20080517134540 午前中は、会議。お昼に、何人かの人と話をして、午後から全進研の春期講座「『格差社会』と若者の進路・教育の課題」に行ってきた。

 前半は、江戸川の生活保護家庭対象のケースワーカーによる中三学習会のとりくみ、自立支援施設に併設されている中学校のとりくみ、そしてノンエリートの高校卒業生の3年間のききとりの3つの報告にもとづくシンポジウム。江戸川のとりくみは、本で読んだ以上にリアルだった。シンポジウムの討論をとおして、ともすれば、学校が貧困家庭の子どもたちを「社会的に排除」する役割を果たしかねない事態がひろがっていることはものすごく気になった。自立支援施設のとりくみは、一つひとつこころに刺さった。まず、前提に大人は何をなすべきか。社会への信頼を失った子どもたちにまずすべきことはと。

 後半は、「もやい」の湯浅誠さんの講演。内容は、『反貧困』のエッセンスみたいな話だったけれど、質疑応答で、教育がどうこの問題を引き受けるべきかという問いに、彼が、学校から社会への移行の不安定さを強調したのは、教育分野以外の人の発言として注目した。
 いずれにしろ、講演ではふれられなかったけれど、エンパワーメントという発想について、ボクなりにふくらませたいなあと今日も思った。

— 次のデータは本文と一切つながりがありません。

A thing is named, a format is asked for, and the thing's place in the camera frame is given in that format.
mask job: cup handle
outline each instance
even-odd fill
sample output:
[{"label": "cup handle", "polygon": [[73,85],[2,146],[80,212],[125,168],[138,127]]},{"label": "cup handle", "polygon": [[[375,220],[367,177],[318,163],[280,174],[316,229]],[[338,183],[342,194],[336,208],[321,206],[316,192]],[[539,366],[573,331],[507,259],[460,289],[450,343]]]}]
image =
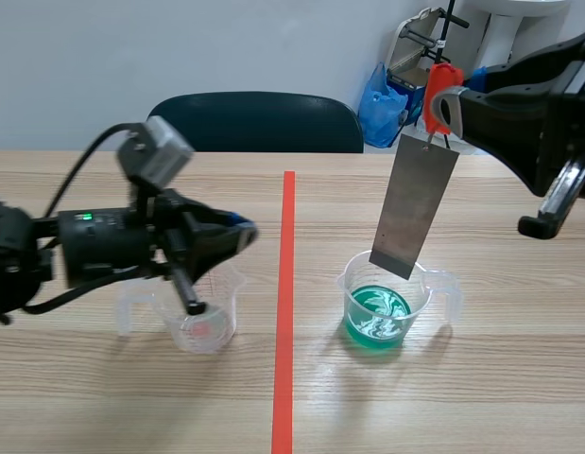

 会場で研究者の人や若者の就労支援にとりくみNPOの人と話した。ボクのほうから職業教育という切り口について質問したんだけれど、ヨーロッパの職業教育をみてわまると、日本とはまったくちがう規模のフィールドと内容でとりくみが広がっているという話を聞かせてもらった。そのもつ意味についてはいずれきっちり論じたいとは思うんだけれど、この問題は、発達した資本主義の国に共通する問題で、ある意味では社会の持続可能性にかかわる問題ともいえるのかもしれない。今日の新聞にアメリカでは学歴と寿命の相関関係が明確に出ているという記事かあったけれど、そういうすべて若者の就労を自己責任に帰する社会の一方で、ヨーロッパでは、社会の課題として若者支援が、セーフティネットの構築と職業教育と職業の提供という形でおこなわれている。それは、資本主義の調整機能という言い方もできるだろうし、もっと積極的に、資本主義で社会が持続するためにできるところまでやろうという取り組みという言い方もできるのだろうか。

 いずれにしろ、この分野の問題は、まだまだ十分注目されているわけではないけれど、とりくんでいる人のあいだでは、かなり急速な認識の一致が図られていて、とても面白い、注目すべき議論なんだけれど。